One thing I’ve learned from covering the movie industry for about eight years now is that the directors who get the most respect are the ones who are right there in the shit with their crews. When I visit a movie set I always take notice of where the director is sitting (or if he even is sitting) during a take – directors who are right up front with the actors and crews tend to be good directors, while those who hang far away in video village, giving orders through intermediaries, tend to not be as good*. But every director I’ve ever known has been on set while directing their movies. I mean, Spielberg did post on Jurassic Park via video link while directing Schindler’s List, but that was post and he’s Spielberg.

So the news that Wes Anderson essentially directed The Fantastic Mr. Fox via email is kind of disheartening. According to a story in the LA Times (based on a set visit where the angry crew was more than happy to throw Anderson under the bus), Wes lived in Paris during the making of the stop-motion movie. According to the Times, ‘He wasn’t working on another project, and nothing Paris-centric
demanded he be there; Anderson simply “didn’t want to be at Three Mills
Studios for two years.”‘

Wow. That’s some commitment to the project. Of course there’s no need for a director to be onset every day for a stop motion film – the process is so painstaking that he would probably just get in the way – but Anderson made certain unusual demands of his crew that might have gone down better had he shown up on occasion to cheerlead, as opposed to issuing orders via email. Anderson didn’t allow any CGI or green screen elements in the film, and everything had to be done in camera, an exceptionally old-fashioned way of doing things. And he wanted all the animals to have real fur, which is something stop-motion folks stopped doing decades ago. Look at King Kong for an idea why – the manipulation of the puppet becomes completely visible when fur is used.

No one is saying that Anderson shouldn’t have demanded these things from his crew – it’s his film and his vision, and you sign up to fulfill a director’s vision when you sign up to make his movie. But as cinematographer Tristan Oliver tells the Times, maybe Anderson didn’t really think out his approach. “I think he’s a little sociopathic,” Oliver said. “I
think he’s a little O.C.D. Contact with people disturbs him. This way,
he can spend an entire day locked inside an empty room with a computer.”

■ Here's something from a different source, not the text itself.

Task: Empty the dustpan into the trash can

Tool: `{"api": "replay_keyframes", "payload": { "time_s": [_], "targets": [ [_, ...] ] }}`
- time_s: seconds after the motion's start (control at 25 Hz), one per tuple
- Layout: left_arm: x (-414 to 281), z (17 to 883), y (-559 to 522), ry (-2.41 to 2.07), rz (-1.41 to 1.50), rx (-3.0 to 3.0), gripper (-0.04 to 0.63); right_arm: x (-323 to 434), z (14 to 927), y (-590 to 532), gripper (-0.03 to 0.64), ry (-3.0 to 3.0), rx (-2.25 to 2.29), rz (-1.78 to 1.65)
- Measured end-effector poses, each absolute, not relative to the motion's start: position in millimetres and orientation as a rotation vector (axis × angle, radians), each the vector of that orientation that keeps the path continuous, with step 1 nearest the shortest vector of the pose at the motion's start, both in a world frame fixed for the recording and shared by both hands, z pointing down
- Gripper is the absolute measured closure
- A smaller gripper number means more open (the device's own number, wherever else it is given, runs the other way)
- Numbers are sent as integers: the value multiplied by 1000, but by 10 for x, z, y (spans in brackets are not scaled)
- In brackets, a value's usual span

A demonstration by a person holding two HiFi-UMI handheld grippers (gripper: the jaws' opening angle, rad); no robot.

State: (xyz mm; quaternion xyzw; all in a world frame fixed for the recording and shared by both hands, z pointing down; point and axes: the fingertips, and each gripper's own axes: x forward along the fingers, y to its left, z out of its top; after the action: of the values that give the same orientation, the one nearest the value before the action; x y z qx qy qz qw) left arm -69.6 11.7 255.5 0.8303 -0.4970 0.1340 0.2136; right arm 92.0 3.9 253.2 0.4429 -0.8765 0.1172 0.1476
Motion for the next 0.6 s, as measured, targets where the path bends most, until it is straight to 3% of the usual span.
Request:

Sociopathic! And he said that during the making of the movie! I’ve been on a lot of sets where the crew suffered under tough directors, and you never hear stuff like that. The crew talks in euphemisms – “He’s demanding!” “He’s a perfectionist!” “He knows what he wants!” “He’s tough, but it’s worth it!” – but never to a reporter with such harsh language. At the end of the day this is probably going to hurt Oliver more than Anderson (and I bet Oliver claims that he was talking to the Times reporter off the record).

None of this should impact your viewing of the movie, but I wonder what it means for who Wes Anderson is as a filmmaker right now. Anderson’s schtick – daddy issues, quirk, whimsy and British Invasion soundtracks – has worn thin for me, and I think even his most ardent defenders must admit that the quality of his films has declined. Anyone who says Darjeeling Limited is as good as Rushmore or The Royal Tenenbaums is either lying or crazy. Anderson was involved with the voice actors, but the process of stop-motion animation had no interest for him at all. Anderson tells the Times:

“I thought I’d make the script and cast it and record the actors… I’d work with some people to design it, get it to look a certain
way. But at a certain point, I’d hand it over to the people that
animate it. And they’d give it back to me and I’d work on the music and
kind of spruce it up.”

It’s almost shocking that he wouldn’t want to be involved in the process more heavily, especially since he was a complete neophyte to stop-motion when he began. Many of the best directors working today throw themselves into new technologies and forms with abandon, trying to figure them out. Anderson seems content to let other people deal with the messy stuff, which to me belies a lack of enthusiasm for the nuts and bolts of filmmaking.

Is this direction by email a sign of Anderson’s growing disinterest in the process? Or is it just that stop-motion proved too wonky for a director who is more about big ideas and getting across a vision as opposed to one who has a Fincher-like obsession with fine tuning the technical aspect? If The Fantastic Mr. Fox is good, we’re not even going to wonder about this anymore, but if it’s another step down in the Anderson filmography, real worries about the director’s future may start forming.

* this can be different on FX heavy pictures or highly complicated scenes, where the director needs to be seeing through the camera’s lens to really control things. As always in moviemaking, there is no one rule for how this works.